Some seeds, such as those of wattles, have very tough testas that must either gradually rot away or be cracked open by the heat of a fire. After fire, large numbers of seedlings will emerge in the open habitat, free of competition and, with extra nutrients available from the burnt vegetation, these seedlings have an excellent chance of survival. Many Australian plants produce seeds that can apparently remain viable in the soil for a long time and germinate after fire. Research has found that smoke promotes germination independent of heat. The effect can be transferred to the glasshouse by watering seed trays with ‘smoked water’ prepared by passing the smoke from burning vegetation through a container of water.

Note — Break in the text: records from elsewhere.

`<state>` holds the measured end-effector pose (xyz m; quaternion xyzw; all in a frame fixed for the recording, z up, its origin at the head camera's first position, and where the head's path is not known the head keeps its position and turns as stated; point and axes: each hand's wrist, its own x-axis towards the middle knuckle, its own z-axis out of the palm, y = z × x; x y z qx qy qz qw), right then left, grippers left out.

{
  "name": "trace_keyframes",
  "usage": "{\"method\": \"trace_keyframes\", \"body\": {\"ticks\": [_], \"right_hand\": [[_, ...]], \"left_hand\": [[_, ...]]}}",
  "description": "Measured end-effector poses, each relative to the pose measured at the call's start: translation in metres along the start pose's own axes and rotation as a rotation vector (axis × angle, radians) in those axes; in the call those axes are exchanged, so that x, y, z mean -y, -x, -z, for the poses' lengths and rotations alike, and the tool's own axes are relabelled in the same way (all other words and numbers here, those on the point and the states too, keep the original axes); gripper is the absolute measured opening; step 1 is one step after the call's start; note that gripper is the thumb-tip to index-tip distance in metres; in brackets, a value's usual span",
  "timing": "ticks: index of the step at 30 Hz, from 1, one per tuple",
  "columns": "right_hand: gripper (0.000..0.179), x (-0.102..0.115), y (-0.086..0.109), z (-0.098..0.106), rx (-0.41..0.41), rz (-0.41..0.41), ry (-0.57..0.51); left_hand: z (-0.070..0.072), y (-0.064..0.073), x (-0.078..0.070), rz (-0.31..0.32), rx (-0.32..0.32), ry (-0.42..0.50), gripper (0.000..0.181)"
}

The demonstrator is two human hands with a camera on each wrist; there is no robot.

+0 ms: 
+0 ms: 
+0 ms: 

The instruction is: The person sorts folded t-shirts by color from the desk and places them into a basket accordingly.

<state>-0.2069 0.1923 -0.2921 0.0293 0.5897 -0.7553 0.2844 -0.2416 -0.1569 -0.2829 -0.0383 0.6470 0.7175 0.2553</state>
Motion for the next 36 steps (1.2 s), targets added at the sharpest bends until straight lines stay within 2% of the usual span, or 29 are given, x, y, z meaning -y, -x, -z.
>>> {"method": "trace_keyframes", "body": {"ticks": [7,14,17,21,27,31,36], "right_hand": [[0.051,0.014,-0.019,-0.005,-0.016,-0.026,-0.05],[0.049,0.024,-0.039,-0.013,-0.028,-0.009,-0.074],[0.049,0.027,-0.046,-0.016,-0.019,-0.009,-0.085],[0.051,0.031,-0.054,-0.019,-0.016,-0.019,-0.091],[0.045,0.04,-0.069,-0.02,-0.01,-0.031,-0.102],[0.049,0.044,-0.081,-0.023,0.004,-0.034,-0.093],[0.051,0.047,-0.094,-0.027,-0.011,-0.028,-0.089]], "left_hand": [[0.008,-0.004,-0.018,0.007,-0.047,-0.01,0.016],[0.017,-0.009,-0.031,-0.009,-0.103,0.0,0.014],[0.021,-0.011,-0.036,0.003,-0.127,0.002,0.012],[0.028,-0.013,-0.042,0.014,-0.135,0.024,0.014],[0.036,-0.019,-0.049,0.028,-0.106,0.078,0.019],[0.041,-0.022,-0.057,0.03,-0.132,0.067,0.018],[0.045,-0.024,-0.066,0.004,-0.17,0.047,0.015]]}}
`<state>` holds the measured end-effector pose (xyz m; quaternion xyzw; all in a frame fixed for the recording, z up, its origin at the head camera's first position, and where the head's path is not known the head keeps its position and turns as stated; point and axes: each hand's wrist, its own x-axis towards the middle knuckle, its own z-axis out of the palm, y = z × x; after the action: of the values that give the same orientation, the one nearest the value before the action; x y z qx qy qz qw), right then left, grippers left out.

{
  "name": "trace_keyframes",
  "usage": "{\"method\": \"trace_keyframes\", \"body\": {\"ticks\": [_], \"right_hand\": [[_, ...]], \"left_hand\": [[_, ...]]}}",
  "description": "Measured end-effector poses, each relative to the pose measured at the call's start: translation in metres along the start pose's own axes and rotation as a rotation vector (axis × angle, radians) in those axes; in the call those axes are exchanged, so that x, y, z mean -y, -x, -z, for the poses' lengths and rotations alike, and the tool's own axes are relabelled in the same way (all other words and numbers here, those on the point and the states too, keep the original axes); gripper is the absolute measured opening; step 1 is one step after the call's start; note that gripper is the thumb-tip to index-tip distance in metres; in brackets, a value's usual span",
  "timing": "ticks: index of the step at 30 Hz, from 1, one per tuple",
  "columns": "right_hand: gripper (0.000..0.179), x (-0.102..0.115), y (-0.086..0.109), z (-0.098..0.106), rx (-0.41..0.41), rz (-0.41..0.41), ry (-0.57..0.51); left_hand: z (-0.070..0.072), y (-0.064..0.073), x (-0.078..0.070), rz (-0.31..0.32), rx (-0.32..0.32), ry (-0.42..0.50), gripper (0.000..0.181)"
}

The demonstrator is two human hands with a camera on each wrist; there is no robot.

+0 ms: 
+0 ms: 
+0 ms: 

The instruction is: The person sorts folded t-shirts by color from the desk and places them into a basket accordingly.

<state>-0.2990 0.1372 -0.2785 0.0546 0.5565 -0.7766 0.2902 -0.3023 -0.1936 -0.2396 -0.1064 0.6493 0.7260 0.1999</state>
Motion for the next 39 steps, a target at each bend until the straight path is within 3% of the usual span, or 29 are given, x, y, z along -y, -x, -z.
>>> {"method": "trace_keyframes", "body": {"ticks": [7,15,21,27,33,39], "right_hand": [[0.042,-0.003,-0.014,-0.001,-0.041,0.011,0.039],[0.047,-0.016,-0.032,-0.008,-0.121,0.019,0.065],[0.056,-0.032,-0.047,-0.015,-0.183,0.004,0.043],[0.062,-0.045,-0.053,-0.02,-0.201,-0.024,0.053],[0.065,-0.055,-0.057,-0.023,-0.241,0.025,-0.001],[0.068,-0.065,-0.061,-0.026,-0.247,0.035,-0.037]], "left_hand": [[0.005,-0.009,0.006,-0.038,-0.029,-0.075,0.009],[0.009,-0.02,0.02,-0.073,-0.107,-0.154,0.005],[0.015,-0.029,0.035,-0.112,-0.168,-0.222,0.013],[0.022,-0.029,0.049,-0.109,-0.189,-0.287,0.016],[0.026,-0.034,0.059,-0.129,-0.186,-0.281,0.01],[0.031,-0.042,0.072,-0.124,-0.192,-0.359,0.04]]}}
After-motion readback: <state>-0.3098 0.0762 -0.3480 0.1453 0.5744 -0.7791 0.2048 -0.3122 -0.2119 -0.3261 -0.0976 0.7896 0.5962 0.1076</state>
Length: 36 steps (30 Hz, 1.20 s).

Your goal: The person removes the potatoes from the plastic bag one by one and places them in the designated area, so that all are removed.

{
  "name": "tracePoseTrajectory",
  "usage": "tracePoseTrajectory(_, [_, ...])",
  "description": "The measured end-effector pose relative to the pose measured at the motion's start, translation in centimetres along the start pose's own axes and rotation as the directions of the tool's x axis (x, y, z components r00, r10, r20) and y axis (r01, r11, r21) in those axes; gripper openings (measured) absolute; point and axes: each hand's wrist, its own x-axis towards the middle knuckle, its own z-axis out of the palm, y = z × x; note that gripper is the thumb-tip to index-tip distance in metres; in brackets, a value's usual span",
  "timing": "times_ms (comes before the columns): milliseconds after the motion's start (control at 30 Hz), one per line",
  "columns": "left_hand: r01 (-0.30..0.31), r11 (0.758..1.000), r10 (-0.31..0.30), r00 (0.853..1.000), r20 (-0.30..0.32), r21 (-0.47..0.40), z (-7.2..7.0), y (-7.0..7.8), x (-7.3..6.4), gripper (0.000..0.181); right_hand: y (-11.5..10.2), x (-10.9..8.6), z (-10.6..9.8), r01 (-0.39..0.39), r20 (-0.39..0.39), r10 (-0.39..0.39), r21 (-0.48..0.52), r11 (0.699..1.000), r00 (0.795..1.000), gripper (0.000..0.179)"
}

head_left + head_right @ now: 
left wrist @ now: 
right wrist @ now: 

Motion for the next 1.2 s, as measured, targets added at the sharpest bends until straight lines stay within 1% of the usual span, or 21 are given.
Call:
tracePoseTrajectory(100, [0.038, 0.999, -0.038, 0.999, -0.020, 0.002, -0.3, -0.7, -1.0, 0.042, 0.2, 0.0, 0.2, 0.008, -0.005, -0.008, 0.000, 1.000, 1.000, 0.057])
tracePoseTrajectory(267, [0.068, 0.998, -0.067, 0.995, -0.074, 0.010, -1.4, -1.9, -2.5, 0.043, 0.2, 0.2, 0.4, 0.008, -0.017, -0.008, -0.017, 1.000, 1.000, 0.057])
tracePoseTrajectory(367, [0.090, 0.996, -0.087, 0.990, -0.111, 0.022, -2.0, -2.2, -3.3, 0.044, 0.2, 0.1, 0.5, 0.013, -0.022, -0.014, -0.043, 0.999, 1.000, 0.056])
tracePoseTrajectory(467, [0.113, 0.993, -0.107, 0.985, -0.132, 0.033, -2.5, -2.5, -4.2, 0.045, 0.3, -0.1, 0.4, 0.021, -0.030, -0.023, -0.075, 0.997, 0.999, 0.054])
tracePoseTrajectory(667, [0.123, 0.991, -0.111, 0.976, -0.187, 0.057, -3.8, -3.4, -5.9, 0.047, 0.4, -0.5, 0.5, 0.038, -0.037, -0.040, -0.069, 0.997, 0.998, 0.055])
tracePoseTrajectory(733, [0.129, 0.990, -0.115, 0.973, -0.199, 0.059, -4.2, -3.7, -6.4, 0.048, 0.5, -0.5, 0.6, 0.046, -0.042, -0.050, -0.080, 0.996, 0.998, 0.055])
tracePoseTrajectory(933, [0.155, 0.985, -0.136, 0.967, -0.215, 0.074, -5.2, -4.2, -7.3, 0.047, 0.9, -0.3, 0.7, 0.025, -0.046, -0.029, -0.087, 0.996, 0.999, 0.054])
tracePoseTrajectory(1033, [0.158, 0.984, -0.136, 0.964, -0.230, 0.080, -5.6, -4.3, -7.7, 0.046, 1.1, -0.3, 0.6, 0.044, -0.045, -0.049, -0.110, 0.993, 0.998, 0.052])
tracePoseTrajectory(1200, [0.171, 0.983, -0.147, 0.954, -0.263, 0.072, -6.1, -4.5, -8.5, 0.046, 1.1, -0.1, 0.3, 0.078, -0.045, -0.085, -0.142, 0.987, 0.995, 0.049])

The testas of the seeds of some desert plants contain inhibitory chemicals, which must be leached away by the soil water before germination will take place. In another group of plants, the seeds need to pass through the intestine of a bird or animal before they will grow. Sometimes this process can be simulated by acid treatment but in other cases the effect of passage through the animal is not understood.